▸ Work instructions:
Return, from the lines below, each one that includes the word "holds".

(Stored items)
--- --- ---
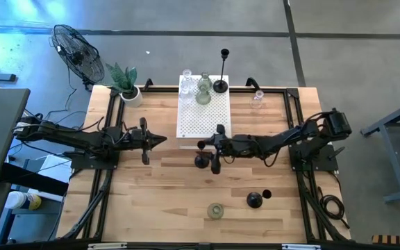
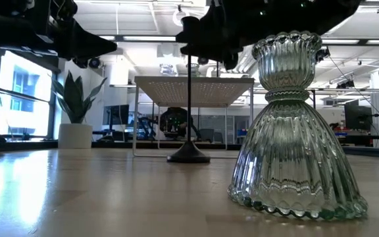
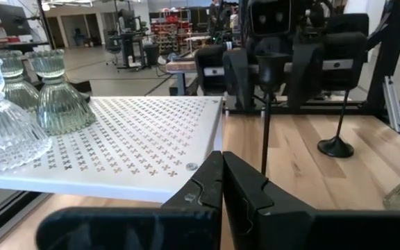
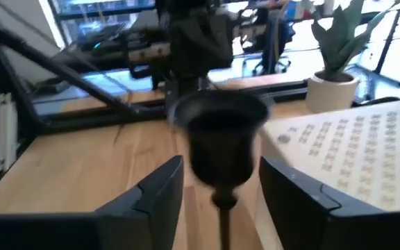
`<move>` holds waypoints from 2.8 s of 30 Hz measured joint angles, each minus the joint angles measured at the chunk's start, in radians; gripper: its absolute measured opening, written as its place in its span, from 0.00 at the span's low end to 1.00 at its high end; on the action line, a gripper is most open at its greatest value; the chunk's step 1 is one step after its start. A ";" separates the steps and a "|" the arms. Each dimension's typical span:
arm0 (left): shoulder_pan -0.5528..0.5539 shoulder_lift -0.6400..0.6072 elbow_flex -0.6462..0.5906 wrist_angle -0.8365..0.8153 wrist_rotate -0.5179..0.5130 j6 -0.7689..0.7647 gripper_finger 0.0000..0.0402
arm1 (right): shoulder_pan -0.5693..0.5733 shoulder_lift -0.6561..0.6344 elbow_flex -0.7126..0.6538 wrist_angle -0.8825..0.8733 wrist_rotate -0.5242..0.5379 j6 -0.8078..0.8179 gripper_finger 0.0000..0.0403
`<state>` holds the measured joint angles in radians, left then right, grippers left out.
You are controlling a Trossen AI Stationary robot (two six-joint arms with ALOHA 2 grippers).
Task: Pick & Place candle stick holders
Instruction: Put the left black candle holder on the shelf aligned with the black candle holder
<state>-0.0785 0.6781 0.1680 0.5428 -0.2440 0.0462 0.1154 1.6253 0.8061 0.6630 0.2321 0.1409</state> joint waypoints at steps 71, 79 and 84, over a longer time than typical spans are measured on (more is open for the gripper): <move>0.000 0.000 0.000 -0.022 0.008 -0.009 0.00 | -0.607 -0.250 0.343 -0.531 -0.133 -0.106 0.09; 0.000 0.000 0.000 -0.022 0.008 -0.009 0.00 | -0.607 -0.250 0.343 -0.544 -0.110 -0.106 0.17; 0.000 0.000 0.001 -0.022 0.007 -0.009 0.00 | -0.606 -0.251 0.343 -0.562 -0.085 -0.094 0.30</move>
<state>-0.0788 0.6785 0.1688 0.5205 -0.2367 0.0368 -0.4905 1.3740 1.1492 0.1005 0.1476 0.0466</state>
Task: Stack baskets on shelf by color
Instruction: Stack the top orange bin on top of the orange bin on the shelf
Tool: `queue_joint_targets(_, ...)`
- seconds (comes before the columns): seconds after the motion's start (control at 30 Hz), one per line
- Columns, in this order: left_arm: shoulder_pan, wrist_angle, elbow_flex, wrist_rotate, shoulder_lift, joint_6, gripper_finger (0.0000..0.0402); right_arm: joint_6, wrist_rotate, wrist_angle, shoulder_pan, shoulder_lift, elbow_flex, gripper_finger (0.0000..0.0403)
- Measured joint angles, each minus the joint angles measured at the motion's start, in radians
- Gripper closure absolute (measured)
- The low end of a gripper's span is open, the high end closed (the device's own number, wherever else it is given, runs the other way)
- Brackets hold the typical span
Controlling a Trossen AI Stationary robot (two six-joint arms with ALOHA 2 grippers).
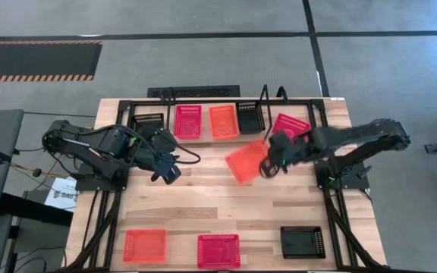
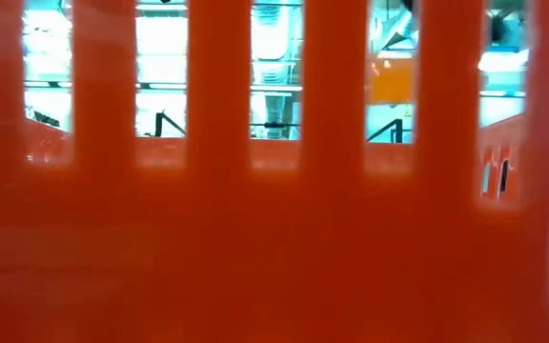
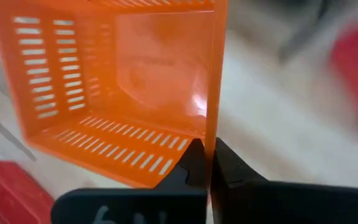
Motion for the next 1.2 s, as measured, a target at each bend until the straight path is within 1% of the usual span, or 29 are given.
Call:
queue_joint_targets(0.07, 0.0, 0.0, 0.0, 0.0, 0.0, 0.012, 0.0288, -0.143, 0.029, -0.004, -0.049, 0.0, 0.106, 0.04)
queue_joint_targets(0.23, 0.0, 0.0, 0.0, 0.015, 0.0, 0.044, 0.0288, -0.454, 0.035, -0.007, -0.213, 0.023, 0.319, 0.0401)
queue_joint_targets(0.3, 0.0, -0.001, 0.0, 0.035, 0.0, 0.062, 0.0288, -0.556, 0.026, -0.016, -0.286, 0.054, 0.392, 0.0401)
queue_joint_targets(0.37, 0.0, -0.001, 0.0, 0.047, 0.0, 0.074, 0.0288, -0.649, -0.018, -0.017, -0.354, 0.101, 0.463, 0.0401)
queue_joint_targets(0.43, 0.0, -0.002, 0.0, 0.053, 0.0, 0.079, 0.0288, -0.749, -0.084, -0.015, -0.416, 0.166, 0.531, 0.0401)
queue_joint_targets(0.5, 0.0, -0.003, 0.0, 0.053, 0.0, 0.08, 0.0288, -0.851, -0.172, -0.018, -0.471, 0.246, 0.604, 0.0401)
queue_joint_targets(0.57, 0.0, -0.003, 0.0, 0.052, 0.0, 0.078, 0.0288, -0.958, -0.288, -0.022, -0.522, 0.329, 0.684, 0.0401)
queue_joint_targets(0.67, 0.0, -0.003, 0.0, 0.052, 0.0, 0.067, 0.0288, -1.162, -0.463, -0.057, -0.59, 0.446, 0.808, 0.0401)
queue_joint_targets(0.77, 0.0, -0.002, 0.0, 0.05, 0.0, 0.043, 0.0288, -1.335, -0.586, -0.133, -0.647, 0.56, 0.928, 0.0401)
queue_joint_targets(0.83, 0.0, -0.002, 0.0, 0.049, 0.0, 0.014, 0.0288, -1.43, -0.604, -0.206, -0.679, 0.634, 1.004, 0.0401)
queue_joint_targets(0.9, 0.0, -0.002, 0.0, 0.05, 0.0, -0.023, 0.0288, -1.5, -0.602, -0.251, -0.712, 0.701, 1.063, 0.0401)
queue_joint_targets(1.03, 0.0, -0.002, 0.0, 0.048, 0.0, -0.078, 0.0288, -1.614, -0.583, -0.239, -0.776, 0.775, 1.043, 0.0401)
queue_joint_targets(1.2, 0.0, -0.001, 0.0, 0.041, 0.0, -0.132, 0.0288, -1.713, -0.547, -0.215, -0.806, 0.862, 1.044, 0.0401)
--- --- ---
▸ Written response:
`<move>` holds waypoints from 2.8 s of 30 Hz measured joint angles, each minus the joint angles measured at the chunk's start, in radians; gripper: its absolute measured opening, written as its place in its span, from 0.00 at the span's low end to 1.00 at its high end; on the action line, a gripper is most open at its greatest value; the chunk's step 1 is one step after its start. A ";" separates the steps and a "|" the arms. Each dimension's typical span:
`<state>` holds the measured joint angles in radians, left then right, grippers left out.

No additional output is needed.